I anticipate that some might say that actually there has to be only one way, and these might try to find the elements of their chosen one solution in the lives of others who did not seem at first appraisal to have fitted their template. I think they stretch to attempt this, and also have a tendency to reject the experience of some who, to a more objective eye, might well display all the characteristics of a “saved” person, notably Paul’s “fruits of the spirit” (Gal. 5:22-23) and attest to their own conviction of being “saved” (or otherwise justified, or “right with God”).

I was at one time guilty of this; I knew how it had happened with me, and assumed that this was the only way it could happen and be authentic. I could see the result in the writings of mystics (at least in places), so I assumed that the way to go was the way they had described (my own “out of the blue” was no help to anyone). Most of them used seclusion, privation and sometimes sensory deprivation, so 20 year old Chris would have said everyone had to do that, if, that was, they wanted to experience something like the zap; I had used bits and pieces of the praxis of some of the great mystics myself to try to re-experience the zap, and had duly had some recapitulations (though generally not with anything like the original force). It therefore seemed experimentally verified.

So, could it be that those originating these concepts of salvation had found a way themselves, and thought that it perforce had to be the only way? Not entirely – Paul’s writings spawned the standard Lutheran/Evangelical model, and Paul himself clearly had a “bolt from the blue” conversion which doesn’t fit the model. I could, however, empathise with a Paul who was asked “how do I get an experience like yours” thinking “well, I suppose it could go like this…”.

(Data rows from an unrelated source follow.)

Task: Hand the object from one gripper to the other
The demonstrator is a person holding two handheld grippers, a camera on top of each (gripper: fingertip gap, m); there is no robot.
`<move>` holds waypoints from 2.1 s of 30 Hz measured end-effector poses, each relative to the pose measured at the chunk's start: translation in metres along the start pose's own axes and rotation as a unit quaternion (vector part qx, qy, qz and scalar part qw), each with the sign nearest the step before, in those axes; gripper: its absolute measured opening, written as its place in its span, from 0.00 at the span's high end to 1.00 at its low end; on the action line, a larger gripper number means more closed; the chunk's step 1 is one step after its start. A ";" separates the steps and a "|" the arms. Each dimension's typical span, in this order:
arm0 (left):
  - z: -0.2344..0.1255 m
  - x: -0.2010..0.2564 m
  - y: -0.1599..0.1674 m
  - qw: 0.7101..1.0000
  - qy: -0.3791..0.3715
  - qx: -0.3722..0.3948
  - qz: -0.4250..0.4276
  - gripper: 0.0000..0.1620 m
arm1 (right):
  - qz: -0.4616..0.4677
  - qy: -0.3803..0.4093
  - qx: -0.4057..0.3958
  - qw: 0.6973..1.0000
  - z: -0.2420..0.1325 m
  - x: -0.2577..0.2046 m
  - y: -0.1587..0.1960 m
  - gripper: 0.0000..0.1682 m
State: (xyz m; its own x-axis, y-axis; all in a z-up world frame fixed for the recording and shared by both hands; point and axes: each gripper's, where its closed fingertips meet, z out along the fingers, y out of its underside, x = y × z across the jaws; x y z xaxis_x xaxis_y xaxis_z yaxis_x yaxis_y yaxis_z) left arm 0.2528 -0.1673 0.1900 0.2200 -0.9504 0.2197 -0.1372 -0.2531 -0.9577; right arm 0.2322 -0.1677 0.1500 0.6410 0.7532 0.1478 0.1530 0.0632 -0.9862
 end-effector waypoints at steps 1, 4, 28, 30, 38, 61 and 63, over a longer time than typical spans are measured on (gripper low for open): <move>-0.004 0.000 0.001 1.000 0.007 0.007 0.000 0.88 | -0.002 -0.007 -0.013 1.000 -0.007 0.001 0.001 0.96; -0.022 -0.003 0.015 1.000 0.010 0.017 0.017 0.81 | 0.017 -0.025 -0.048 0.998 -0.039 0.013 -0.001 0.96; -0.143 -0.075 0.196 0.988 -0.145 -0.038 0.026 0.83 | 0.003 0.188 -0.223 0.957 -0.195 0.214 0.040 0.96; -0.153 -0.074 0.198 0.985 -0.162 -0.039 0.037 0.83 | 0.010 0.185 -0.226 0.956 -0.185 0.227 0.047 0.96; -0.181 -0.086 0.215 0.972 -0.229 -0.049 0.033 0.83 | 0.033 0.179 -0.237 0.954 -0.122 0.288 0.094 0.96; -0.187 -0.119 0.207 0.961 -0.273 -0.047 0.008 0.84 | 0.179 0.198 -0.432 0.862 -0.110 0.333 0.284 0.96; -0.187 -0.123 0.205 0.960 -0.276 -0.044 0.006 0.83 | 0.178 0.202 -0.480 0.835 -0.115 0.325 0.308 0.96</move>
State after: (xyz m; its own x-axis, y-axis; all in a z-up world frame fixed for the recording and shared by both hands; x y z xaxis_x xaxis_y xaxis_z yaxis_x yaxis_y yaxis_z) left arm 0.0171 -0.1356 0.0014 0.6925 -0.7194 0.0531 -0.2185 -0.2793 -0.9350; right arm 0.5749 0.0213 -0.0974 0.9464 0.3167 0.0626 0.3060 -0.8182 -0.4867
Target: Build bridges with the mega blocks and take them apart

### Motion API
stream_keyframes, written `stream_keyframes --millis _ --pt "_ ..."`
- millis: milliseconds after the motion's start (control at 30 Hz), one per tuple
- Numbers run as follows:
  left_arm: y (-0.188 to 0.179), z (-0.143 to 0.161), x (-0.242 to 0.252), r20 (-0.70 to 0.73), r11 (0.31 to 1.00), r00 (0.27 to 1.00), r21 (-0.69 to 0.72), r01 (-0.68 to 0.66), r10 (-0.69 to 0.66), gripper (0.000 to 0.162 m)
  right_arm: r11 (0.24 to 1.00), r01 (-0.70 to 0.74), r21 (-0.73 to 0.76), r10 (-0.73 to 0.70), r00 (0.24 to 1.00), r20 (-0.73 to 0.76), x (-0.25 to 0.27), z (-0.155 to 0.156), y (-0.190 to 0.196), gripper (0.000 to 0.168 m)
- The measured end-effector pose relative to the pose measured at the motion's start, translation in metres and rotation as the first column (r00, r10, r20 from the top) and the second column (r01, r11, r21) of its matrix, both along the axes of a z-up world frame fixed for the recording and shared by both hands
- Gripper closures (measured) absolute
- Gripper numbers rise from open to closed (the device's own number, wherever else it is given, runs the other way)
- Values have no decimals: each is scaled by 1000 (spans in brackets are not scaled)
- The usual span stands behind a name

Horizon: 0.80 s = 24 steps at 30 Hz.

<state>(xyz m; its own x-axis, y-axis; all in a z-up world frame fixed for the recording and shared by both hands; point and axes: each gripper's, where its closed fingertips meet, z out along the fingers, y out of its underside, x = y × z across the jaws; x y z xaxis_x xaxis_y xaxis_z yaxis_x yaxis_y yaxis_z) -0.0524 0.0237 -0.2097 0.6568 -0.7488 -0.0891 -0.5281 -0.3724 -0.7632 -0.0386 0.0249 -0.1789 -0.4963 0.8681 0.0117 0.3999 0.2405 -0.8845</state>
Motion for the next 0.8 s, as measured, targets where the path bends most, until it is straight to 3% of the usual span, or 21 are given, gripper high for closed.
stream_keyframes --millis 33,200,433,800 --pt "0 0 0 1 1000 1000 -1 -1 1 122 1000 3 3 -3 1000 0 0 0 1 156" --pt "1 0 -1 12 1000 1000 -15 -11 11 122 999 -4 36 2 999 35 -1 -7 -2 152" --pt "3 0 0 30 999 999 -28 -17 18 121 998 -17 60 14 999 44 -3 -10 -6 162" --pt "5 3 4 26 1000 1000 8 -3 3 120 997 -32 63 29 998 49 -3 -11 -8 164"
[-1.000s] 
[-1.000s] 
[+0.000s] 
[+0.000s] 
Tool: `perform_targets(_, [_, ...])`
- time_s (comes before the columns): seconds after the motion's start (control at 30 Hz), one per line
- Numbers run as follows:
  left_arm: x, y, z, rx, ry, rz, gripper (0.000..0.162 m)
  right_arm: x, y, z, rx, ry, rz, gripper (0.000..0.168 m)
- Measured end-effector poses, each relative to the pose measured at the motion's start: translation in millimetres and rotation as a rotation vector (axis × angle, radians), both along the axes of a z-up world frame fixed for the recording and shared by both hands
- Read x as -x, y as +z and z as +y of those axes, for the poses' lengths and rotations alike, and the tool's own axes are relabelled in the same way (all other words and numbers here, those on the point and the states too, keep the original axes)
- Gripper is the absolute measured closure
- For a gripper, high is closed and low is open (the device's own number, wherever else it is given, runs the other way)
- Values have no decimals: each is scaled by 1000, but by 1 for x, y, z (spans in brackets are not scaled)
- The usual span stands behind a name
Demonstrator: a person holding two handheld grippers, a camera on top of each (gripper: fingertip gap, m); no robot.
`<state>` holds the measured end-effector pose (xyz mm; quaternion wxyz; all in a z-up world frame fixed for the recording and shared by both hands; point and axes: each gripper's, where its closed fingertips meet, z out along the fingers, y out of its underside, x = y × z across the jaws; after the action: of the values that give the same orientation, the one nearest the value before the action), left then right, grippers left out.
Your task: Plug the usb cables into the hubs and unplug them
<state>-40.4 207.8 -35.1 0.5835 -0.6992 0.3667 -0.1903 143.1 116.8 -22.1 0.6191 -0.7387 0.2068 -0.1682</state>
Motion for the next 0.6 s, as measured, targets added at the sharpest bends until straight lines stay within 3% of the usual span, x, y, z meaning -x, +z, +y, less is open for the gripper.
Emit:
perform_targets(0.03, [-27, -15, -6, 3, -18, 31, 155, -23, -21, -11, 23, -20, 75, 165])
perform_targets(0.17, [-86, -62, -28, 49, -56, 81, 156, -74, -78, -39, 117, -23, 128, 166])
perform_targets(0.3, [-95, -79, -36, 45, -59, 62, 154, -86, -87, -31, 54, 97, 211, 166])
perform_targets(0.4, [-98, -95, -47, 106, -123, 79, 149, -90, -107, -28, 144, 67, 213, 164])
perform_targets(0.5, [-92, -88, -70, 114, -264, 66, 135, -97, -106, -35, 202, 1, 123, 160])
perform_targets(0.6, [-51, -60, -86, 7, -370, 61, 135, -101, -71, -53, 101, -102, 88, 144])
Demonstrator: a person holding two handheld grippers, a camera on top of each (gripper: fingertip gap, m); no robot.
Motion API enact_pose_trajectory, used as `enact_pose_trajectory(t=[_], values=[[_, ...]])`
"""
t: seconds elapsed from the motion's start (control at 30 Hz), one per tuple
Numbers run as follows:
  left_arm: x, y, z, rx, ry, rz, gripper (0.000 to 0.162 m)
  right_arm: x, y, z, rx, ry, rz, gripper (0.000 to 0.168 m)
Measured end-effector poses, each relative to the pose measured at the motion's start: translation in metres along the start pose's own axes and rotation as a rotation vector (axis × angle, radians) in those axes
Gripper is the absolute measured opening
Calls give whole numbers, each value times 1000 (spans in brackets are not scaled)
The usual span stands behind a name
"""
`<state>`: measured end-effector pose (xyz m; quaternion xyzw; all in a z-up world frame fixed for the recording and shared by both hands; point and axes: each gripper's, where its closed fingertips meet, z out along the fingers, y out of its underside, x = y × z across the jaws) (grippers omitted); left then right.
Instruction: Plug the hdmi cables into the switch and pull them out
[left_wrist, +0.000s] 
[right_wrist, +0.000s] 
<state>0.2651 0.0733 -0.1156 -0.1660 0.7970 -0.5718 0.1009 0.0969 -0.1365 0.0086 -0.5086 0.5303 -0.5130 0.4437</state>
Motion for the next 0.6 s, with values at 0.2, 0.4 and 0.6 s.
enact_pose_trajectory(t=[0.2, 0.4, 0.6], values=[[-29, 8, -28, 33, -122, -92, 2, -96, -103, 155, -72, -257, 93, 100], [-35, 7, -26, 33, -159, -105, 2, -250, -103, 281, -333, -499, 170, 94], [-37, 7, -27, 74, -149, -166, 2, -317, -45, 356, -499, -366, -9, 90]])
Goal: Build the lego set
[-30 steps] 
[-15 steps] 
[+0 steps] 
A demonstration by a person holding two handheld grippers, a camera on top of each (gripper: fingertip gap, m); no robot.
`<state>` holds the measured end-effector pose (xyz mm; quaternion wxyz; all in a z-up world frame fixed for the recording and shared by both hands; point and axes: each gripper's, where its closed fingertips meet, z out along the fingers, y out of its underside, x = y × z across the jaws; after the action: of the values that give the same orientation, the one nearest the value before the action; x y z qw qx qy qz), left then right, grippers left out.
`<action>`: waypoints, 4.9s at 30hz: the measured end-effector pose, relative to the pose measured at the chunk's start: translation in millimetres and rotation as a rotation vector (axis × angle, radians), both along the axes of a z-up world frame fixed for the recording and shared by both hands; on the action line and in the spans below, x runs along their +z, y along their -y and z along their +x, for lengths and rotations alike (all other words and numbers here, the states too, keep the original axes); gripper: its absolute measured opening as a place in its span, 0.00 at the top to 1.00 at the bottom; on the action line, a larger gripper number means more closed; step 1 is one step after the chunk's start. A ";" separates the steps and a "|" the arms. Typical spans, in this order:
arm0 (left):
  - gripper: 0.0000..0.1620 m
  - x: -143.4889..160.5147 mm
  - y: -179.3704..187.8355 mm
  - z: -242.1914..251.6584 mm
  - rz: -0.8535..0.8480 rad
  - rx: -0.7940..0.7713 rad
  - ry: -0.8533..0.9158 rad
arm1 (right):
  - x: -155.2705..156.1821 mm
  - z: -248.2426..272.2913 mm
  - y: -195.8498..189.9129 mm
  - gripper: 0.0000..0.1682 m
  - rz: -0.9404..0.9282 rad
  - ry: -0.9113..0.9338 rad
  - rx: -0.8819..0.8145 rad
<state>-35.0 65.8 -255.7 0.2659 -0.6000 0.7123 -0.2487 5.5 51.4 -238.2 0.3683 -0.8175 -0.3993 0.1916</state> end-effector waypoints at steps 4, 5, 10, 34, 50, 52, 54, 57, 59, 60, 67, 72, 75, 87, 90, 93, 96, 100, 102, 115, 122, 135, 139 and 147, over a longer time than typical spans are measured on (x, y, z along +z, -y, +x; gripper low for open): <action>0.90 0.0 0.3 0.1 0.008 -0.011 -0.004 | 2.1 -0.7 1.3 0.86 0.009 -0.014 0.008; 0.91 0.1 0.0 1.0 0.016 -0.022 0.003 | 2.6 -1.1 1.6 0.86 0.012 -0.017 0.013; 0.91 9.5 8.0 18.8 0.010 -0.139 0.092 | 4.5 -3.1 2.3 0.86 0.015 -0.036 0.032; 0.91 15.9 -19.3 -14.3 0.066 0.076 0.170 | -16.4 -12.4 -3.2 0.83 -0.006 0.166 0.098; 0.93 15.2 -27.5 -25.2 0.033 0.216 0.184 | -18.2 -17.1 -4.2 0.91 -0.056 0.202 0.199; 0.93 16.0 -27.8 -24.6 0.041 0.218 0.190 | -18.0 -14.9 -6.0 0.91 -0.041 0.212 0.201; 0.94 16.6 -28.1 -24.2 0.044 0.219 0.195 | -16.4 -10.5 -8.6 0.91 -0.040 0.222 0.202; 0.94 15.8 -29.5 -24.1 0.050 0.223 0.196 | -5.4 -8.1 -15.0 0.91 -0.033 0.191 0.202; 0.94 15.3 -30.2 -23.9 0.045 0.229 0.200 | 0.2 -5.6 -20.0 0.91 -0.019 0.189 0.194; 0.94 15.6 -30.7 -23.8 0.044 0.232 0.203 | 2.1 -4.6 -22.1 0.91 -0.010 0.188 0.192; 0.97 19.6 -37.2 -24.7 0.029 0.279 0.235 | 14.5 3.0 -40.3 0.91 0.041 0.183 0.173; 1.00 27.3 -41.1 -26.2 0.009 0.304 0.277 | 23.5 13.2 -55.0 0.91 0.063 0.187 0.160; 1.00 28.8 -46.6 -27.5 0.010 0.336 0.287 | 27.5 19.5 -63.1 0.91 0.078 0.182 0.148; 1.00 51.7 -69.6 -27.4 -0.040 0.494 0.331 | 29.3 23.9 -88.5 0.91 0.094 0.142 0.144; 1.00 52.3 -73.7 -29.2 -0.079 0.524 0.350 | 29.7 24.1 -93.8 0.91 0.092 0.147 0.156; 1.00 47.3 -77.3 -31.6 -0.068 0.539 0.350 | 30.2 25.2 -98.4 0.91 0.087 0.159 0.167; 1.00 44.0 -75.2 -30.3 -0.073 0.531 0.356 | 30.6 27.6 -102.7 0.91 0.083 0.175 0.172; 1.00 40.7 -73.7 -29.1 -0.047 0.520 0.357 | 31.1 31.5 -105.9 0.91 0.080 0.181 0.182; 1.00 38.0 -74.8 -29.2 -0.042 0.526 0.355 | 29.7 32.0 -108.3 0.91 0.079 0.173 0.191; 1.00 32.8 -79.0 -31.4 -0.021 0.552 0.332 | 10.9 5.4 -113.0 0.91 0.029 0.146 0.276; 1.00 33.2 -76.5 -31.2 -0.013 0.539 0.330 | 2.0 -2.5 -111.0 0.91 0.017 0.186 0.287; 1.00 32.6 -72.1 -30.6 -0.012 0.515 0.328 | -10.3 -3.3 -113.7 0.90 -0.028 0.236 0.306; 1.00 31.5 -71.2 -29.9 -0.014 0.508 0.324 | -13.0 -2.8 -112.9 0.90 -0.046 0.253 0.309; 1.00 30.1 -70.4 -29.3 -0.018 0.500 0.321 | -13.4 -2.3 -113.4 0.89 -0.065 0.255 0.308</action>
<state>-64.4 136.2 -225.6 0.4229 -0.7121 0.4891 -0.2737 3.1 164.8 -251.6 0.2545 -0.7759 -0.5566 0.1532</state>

So, it seems to me that there are a number of ways in which faith is, in fact, arrived at. Surely any theory of salvation should take all of those into account? None I’ve yet come across do that, though. You could tack a set of them together and say “well, all of these seem to work”, but their mechanisms are theoretically incompatible to a large extent.

I wonder, however, whether that matters. Faith, as opposed to belief, is first and foremost an emotional thing, a commitment of trust and obedience. Emotions do not have to be held on rational grounds (the conflicts I talk of between SR (scientific rationalist Chris) and EC (emotional Chris) bear witness to this, even if no psychological studies convince. Often, there seems no rationality in emotions at all. If, therefore, we talk of something which is largely or partly emotional, is it surprising that it appears to arise from a set of mechanisms which are contradictory? Augustine, after all, once wrote “credo quia absurdum” (“I believe because it’s impossible”).

Me, I don’t understand why the teenaged Chris suddenly had a zap, a peak spiritual experience. I don’t need a theory, though, I have the experience.